Van Gaalen K Eric, Flanagan Lawrence B, Peddle Derek R
Department of Biological Sciences, University of Lethbridge, 4401 University Drive West, Lethbridge, AB, Canada T1K 3M4.
Oecologia. 2007 Aug;153(1):19-28. doi: 10.1007/s00442-007-0718-y. Epub 2007 Apr 4.
Moss samples from the Fluxnet-Canada western peatland flux station in the Boreal Region of Alberta were measured in the laboratory to obtain the net photosynthesis rate and chlorophyll fluorescence of the moss under controlled environmental conditions, including the regulation of moss water content, simultaneously with measurements of moss spectral reflectance. One objective was to test whether the photochemical reflectance index (PRI) detected changes in moss photosynthetic light-use efficiency that were consistent with short-term (minutes to hours) changes in xanthophyll cycle pigments and associated changes in non-photochemical quenching (NPQ), as recorded by chlorophyll fluorescence. The rate of net photosynthesis was strongly inhibited by water content at values exceeding approximately 9 (fresh weight/dry weight) and declined as the water content fell below values of approximately 8. Chlorophyll fluorescence measurements of maximum photosystem II efficiency generally remained high until the water content was reduced from the maximum of about 20 to values of approximately 10-11, and then declined with further reductions in moss water content. A significant linear decline in NPQ was observed as moss water content was reduced from maximum to low water content values. There was a strong negative correlation between changes in NPQ and PRI. These data suggest that PRI measurements are a good proxy for short-term shifts in photosynthetic activity in Sphagnum moss. A second objective was to test how accurately the water band index (WBI, ratio of reflectance at 900 and 970 nm) recorded changes in moss water content during controlled laboratory studies. Strong linear relationships occurred between changes in moss water content and the WBI, although the slopes of the linear relationships were significantly different among sample replicates. Therefore, WBI appeared to be a useful tool to determine sample-specific water content without destructive measurements.
对来自艾伯塔省北方地区弗拉克斯奈特-加拿大西部泥炭地通量站的苔藓样本在实验室进行了测量,以获取在可控环境条件下苔藓的净光合速率和叶绿素荧光,包括对苔藓含水量的调节,同时测量苔藓的光谱反射率。一个目的是测试光化学反射指数(PRI)是否能检测到苔藓光合光利用效率的变化,这些变化与叶黄素循环色素的短期(数分钟至数小时)变化以及叶绿素荧光记录的非光化学猝灭(NPQ)的相关变化一致。
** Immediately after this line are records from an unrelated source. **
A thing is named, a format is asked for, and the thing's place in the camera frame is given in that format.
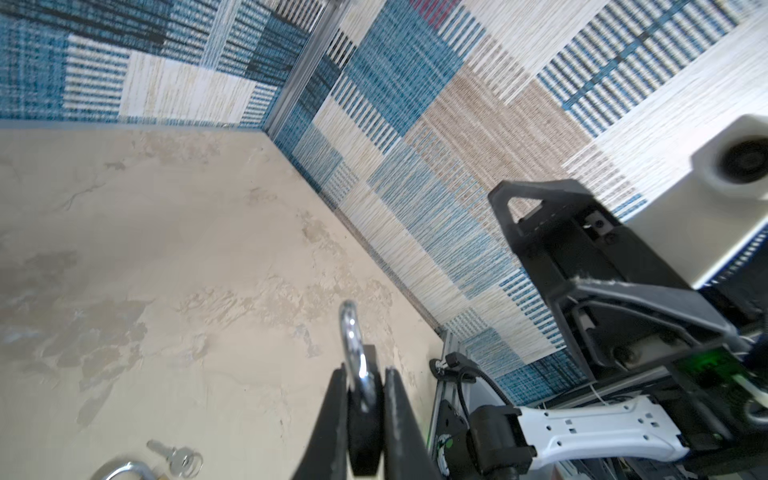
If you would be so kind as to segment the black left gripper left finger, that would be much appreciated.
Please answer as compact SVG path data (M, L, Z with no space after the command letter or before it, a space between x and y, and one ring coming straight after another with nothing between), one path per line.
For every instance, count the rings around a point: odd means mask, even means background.
M293 479L347 478L348 386L344 367L335 369L310 440Z

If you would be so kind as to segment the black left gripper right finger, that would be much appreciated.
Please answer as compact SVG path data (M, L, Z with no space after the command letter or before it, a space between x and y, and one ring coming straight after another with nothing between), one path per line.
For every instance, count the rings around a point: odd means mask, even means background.
M411 408L400 373L385 371L384 477L388 480L441 479Z

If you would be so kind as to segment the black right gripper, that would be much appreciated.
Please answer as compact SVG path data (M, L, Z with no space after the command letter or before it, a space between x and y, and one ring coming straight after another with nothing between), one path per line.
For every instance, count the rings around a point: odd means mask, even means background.
M503 180L488 200L588 380L745 350L737 327L580 182Z

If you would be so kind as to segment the small black padlock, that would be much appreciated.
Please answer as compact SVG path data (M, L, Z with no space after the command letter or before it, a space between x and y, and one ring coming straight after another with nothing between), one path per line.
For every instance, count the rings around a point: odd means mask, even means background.
M347 372L348 456L355 476L375 476L383 451L383 386L373 344L366 343L352 300L339 308Z

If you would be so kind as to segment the brass padlock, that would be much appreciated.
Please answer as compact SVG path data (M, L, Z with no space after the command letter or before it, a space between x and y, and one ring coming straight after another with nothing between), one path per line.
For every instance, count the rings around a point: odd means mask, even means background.
M141 480L157 480L158 476L144 462L126 459L111 460L99 467L92 480L113 480L123 474L133 474Z

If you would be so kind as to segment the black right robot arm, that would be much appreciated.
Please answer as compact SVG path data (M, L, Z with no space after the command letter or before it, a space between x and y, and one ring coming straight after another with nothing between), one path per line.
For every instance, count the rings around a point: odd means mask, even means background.
M647 461L655 473L738 473L767 462L767 290L757 255L695 289L575 180L499 183L489 203L566 354L609 402L531 408L466 386L500 385L452 352L430 363L456 386L436 408L433 456L447 479L517 479L564 462Z

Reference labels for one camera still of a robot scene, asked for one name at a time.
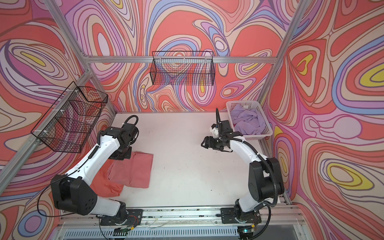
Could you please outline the white plastic laundry basket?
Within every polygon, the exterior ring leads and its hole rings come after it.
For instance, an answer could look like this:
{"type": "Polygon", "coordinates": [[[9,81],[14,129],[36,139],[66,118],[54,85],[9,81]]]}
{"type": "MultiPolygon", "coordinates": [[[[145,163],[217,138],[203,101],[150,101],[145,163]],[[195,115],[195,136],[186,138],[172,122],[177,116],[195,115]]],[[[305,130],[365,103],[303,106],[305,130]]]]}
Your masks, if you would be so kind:
{"type": "Polygon", "coordinates": [[[257,101],[226,102],[230,125],[247,140],[261,140],[273,133],[266,114],[257,101]]]}

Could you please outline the pink t shirt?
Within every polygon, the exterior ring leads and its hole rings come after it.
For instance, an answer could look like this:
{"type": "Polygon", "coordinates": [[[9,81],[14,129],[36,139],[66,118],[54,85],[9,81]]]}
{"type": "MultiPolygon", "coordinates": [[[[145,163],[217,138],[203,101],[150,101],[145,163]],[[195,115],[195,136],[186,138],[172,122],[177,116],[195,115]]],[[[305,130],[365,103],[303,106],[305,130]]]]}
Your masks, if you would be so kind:
{"type": "Polygon", "coordinates": [[[108,179],[126,187],[147,189],[150,186],[153,154],[133,152],[130,159],[115,160],[108,170],[108,179]]]}

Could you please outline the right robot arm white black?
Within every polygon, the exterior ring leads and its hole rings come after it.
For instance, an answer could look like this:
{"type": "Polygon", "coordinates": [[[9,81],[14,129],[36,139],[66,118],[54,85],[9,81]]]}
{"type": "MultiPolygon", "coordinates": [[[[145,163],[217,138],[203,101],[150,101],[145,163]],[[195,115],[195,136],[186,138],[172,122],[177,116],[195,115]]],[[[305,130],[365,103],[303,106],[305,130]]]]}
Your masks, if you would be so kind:
{"type": "Polygon", "coordinates": [[[205,137],[201,143],[203,148],[236,153],[249,164],[248,192],[235,201],[236,220],[245,222],[260,209],[275,207],[279,195],[284,193],[279,161],[257,151],[240,132],[233,131],[229,121],[217,119],[211,126],[211,133],[213,135],[205,137]]]}

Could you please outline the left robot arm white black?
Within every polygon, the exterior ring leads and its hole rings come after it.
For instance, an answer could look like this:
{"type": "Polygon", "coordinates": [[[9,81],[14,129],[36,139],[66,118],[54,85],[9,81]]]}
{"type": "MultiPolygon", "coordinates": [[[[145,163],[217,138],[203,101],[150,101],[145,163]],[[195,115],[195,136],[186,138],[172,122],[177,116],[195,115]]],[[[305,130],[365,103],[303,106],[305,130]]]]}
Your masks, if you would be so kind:
{"type": "Polygon", "coordinates": [[[139,136],[136,124],[109,127],[98,133],[96,145],[63,175],[51,180],[54,206],[58,210],[86,216],[98,215],[112,225],[123,225],[128,220],[126,205],[99,196],[91,185],[107,160],[129,159],[139,136]]]}

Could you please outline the lavender t shirt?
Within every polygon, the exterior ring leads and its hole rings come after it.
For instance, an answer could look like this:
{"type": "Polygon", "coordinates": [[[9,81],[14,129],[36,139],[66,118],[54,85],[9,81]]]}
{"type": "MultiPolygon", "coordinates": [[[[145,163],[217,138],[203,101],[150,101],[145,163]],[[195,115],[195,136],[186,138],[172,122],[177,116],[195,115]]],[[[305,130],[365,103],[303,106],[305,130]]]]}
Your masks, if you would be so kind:
{"type": "Polygon", "coordinates": [[[243,135],[262,135],[265,129],[265,120],[257,109],[247,110],[236,105],[230,112],[235,132],[243,135]]]}

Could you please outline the folded red t shirt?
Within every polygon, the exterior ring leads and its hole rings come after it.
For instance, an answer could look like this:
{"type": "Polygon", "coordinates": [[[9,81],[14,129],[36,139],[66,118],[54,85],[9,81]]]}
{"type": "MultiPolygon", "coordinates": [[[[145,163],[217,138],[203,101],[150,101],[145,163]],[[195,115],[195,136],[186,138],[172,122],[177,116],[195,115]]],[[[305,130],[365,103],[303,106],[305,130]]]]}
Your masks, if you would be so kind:
{"type": "Polygon", "coordinates": [[[108,179],[108,170],[113,164],[114,160],[107,160],[95,175],[91,189],[103,198],[118,197],[123,191],[124,185],[117,184],[108,179]]]}

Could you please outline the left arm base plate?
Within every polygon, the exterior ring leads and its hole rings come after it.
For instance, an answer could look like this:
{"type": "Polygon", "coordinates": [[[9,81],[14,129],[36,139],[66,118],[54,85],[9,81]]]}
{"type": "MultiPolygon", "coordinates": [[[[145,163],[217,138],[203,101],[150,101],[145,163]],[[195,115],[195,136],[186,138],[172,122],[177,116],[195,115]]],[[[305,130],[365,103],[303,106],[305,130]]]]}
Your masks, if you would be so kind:
{"type": "Polygon", "coordinates": [[[100,218],[101,226],[131,226],[135,227],[141,224],[143,209],[126,209],[122,216],[102,216],[100,218]]]}

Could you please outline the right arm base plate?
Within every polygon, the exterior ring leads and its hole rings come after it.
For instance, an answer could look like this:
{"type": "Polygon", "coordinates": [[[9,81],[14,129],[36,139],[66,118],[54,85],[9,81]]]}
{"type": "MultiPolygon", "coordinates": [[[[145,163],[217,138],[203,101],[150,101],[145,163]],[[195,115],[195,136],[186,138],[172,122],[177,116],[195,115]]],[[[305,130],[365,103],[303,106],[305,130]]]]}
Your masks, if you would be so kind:
{"type": "Polygon", "coordinates": [[[220,217],[223,224],[255,224],[258,225],[262,222],[259,212],[251,211],[248,213],[240,209],[221,208],[220,217]]]}

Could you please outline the aluminium frame rail base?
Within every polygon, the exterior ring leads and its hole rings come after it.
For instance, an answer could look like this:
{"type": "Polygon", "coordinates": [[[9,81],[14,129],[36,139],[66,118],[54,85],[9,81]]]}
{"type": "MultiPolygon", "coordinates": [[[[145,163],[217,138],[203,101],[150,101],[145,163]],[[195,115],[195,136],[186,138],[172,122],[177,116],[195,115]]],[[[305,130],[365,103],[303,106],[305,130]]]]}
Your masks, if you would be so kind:
{"type": "Polygon", "coordinates": [[[262,209],[261,223],[225,224],[223,206],[142,208],[140,223],[128,232],[101,226],[96,217],[65,217],[53,233],[53,240],[248,240],[261,232],[260,240],[312,240],[302,212],[279,205],[269,215],[262,209]]]}

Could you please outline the aluminium frame left post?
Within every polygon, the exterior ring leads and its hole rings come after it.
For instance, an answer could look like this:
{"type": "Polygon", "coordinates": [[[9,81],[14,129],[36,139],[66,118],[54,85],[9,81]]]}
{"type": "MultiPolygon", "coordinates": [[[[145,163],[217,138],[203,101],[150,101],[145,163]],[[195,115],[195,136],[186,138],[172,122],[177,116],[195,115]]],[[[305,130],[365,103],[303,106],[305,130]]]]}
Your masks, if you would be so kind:
{"type": "Polygon", "coordinates": [[[78,85],[85,86],[87,82],[91,81],[93,84],[93,87],[103,93],[106,93],[105,89],[103,88],[102,84],[100,83],[100,80],[97,78],[95,72],[91,68],[90,64],[87,63],[87,58],[82,50],[81,46],[79,45],[75,35],[71,31],[71,28],[65,19],[65,16],[63,15],[62,11],[60,10],[58,4],[56,1],[44,1],[48,11],[52,15],[53,19],[57,23],[58,27],[63,33],[63,37],[68,42],[69,46],[71,47],[72,51],[74,52],[75,56],[77,57],[81,67],[84,68],[85,73],[84,77],[82,76],[78,80],[78,85]]]}

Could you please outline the aluminium frame post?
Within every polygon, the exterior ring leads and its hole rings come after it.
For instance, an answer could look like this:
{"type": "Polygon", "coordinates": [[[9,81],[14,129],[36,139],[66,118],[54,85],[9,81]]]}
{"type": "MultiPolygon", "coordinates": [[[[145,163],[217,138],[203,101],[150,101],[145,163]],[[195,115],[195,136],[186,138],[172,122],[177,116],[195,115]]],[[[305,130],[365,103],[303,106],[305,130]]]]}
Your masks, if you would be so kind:
{"type": "Polygon", "coordinates": [[[53,19],[57,23],[58,27],[63,33],[63,37],[68,42],[69,46],[71,47],[72,51],[74,52],[75,56],[77,57],[81,67],[84,68],[85,73],[84,77],[82,76],[78,80],[78,85],[85,86],[87,82],[91,81],[93,84],[93,87],[103,93],[106,93],[105,89],[103,88],[102,84],[100,83],[100,80],[97,78],[95,72],[91,68],[90,64],[87,63],[87,58],[82,50],[81,46],[79,45],[75,35],[71,31],[71,28],[65,19],[65,16],[63,15],[62,11],[60,10],[58,4],[56,1],[44,1],[48,11],[52,15],[53,19]]]}
{"type": "Polygon", "coordinates": [[[294,12],[293,18],[292,18],[292,20],[289,24],[288,30],[286,32],[286,35],[284,36],[282,43],[281,43],[281,46],[278,50],[277,59],[276,59],[275,63],[272,65],[272,67],[268,73],[268,76],[267,76],[267,78],[266,78],[266,80],[262,86],[262,89],[258,95],[257,101],[261,104],[261,106],[263,106],[266,102],[268,92],[272,86],[272,83],[273,83],[275,77],[278,76],[278,74],[279,74],[279,69],[283,64],[284,56],[288,50],[288,47],[289,47],[291,41],[293,40],[295,32],[297,31],[299,24],[300,24],[301,20],[303,19],[304,14],[305,14],[307,8],[309,7],[309,5],[311,4],[311,2],[312,1],[305,0],[305,1],[299,1],[299,3],[298,3],[298,6],[294,12]]]}

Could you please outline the aluminium frame right post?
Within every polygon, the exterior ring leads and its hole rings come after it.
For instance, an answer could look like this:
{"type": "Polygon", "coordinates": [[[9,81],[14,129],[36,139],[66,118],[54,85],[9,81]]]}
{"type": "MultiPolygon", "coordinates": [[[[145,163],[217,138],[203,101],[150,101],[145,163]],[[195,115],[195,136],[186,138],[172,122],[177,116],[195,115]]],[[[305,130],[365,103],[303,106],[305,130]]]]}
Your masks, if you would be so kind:
{"type": "Polygon", "coordinates": [[[284,56],[288,50],[288,47],[289,47],[291,41],[293,40],[295,32],[297,31],[299,24],[300,24],[301,20],[303,19],[304,14],[305,14],[307,8],[309,7],[309,5],[311,4],[311,2],[312,1],[305,0],[305,1],[299,1],[299,3],[298,3],[298,6],[294,12],[293,18],[292,18],[292,20],[289,24],[288,30],[286,32],[286,35],[284,36],[282,43],[281,43],[281,46],[278,50],[277,59],[276,59],[275,63],[272,65],[272,67],[268,73],[268,76],[267,76],[267,78],[266,78],[266,80],[262,86],[262,89],[258,95],[257,101],[261,104],[261,106],[263,106],[266,102],[268,92],[272,86],[272,83],[273,83],[275,77],[278,76],[278,74],[279,74],[279,69],[283,64],[284,56]]]}

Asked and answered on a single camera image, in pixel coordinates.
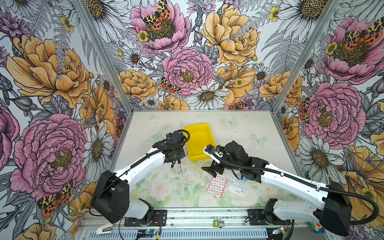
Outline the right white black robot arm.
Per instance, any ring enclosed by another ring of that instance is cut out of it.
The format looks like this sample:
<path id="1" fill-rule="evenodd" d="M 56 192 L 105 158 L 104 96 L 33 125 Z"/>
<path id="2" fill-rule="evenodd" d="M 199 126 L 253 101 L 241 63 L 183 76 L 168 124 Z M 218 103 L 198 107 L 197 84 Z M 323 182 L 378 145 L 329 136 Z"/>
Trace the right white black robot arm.
<path id="1" fill-rule="evenodd" d="M 267 224 L 299 220 L 319 224 L 338 236 L 349 234 L 352 204 L 347 196 L 338 193 L 343 190 L 340 184 L 326 185 L 290 174 L 263 159 L 250 157 L 235 141 L 224 147 L 207 145 L 203 153 L 213 159 L 210 167 L 203 168 L 213 177 L 224 169 L 239 171 L 242 178 L 279 188 L 301 199 L 299 202 L 269 199 L 259 214 Z"/>

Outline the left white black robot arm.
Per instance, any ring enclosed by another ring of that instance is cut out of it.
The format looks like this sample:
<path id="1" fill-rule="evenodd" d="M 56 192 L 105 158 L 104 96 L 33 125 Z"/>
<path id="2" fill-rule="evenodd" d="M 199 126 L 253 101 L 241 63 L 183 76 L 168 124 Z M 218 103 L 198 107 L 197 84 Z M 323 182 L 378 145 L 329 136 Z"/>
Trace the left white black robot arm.
<path id="1" fill-rule="evenodd" d="M 111 224 L 123 218 L 147 226 L 154 218 L 154 207 L 143 199 L 132 199 L 136 184 L 151 171 L 163 164 L 180 164 L 186 154 L 184 145 L 191 135 L 185 130 L 168 133 L 164 140 L 156 142 L 139 160 L 114 173 L 105 171 L 100 176 L 90 208 L 95 209 Z"/>

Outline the yellow plastic bin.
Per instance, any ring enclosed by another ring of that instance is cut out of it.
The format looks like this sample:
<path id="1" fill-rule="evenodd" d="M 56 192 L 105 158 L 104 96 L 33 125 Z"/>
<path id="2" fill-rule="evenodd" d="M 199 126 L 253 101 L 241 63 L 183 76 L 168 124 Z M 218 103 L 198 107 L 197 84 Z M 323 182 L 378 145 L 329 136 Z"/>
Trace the yellow plastic bin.
<path id="1" fill-rule="evenodd" d="M 189 132 L 190 139 L 187 142 L 188 157 L 191 162 L 207 160 L 210 157 L 203 153 L 208 145 L 216 146 L 210 125 L 197 124 L 184 127 L 183 130 Z"/>

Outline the pink patterned packet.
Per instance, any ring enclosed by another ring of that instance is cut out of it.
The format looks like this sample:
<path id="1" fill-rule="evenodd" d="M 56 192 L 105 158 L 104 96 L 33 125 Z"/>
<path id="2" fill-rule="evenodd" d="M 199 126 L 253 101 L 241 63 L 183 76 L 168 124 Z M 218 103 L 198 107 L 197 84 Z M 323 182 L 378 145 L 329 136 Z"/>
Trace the pink patterned packet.
<path id="1" fill-rule="evenodd" d="M 223 177 L 221 175 L 217 175 L 216 177 L 212 177 L 206 192 L 218 197 L 222 198 L 224 195 L 224 191 L 226 189 L 228 183 L 228 178 Z"/>

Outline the white blue packet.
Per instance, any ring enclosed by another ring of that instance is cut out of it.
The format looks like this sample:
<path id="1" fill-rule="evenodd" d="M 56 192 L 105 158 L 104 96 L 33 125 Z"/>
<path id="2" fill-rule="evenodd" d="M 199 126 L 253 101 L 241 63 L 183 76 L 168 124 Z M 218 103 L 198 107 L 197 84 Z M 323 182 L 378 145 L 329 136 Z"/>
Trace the white blue packet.
<path id="1" fill-rule="evenodd" d="M 241 178 L 241 176 L 238 174 L 234 174 L 232 175 L 228 183 L 228 190 L 232 194 L 235 194 L 239 197 L 244 197 L 247 183 L 248 183 L 247 179 Z"/>

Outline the small green circuit board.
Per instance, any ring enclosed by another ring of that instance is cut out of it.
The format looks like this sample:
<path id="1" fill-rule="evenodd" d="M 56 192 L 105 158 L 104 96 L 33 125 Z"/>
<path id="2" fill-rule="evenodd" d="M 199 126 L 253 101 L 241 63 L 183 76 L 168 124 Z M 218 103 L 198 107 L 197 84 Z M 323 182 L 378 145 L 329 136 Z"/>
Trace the small green circuit board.
<path id="1" fill-rule="evenodd" d="M 140 239 L 140 238 L 152 238 L 156 235 L 157 231 L 156 230 L 151 230 L 151 229 L 147 229 L 147 230 L 138 230 L 138 233 L 136 235 L 136 239 Z"/>

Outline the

当含水量超过约9(鲜重/干重)时,净光合速率受到强烈抑制,并随着含水量降至约8以下而下降。最大光系统II效率的叶绿素荧光测量值通常在含水量从约20的最大值降至约10 - 11之前保持较高,然后随着苔藓含水量的进一步降低而下降。随着苔藓含水量从最大值降至低含水量值,观察到NPQ有显著的线性下降。NPQ的变化与PRI之间存在很强的负相关。这些数据表明,PRI测量是泥炭藓光合活性短期变化的良好指标。第二个目的是测试在可控实验室研究中,水波段指数(WBI,900和970纳米处反射率的比值)记录苔藓含水量变化的准确程度。苔藓含水量变化与WBI之间存在很强的线性关系,尽管不同样本重复之间线性关系的斜率存在显著差异。因此,WBI似乎是一种无需进行破坏性测量即可确定样本特定含水量的有用工具。